- _EXERCISE OBJECTIVE_
Should a line in the entries below contain "about", return that line.

*** Opening of DATA SHOWN ***

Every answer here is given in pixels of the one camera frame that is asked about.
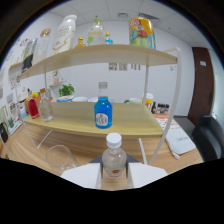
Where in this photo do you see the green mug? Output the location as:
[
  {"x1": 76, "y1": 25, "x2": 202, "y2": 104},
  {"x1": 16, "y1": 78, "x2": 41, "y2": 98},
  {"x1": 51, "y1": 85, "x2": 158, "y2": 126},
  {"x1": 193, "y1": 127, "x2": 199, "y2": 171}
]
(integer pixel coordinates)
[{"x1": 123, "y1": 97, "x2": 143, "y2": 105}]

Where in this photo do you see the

*** Close of DATA SHOWN ***
*** Opening of DATA SHOWN ***

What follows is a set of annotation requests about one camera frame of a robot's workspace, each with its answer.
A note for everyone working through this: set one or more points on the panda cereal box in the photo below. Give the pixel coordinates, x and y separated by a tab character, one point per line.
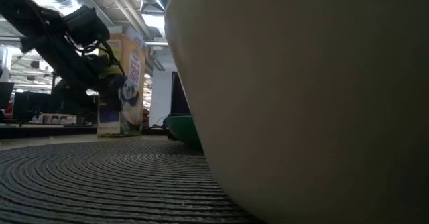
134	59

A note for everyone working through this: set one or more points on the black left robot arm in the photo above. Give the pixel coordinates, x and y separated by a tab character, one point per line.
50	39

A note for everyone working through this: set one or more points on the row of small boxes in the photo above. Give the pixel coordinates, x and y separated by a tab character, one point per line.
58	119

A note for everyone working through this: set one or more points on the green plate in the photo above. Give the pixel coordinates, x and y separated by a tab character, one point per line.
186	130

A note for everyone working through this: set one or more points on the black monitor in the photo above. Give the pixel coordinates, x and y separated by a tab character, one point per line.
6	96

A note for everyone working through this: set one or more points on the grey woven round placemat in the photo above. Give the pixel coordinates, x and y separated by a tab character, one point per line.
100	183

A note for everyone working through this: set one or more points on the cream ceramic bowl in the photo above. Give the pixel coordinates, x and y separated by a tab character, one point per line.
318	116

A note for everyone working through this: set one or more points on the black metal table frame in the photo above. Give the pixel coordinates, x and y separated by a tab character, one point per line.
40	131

*** Close of DATA SHOWN ***

- _THE COMPLETED TASK_
Every answer here is given in pixels of the one camera frame that is asked about.
What follows is a set of annotation requests about one camera frame of a robot's workspace, each with its answer.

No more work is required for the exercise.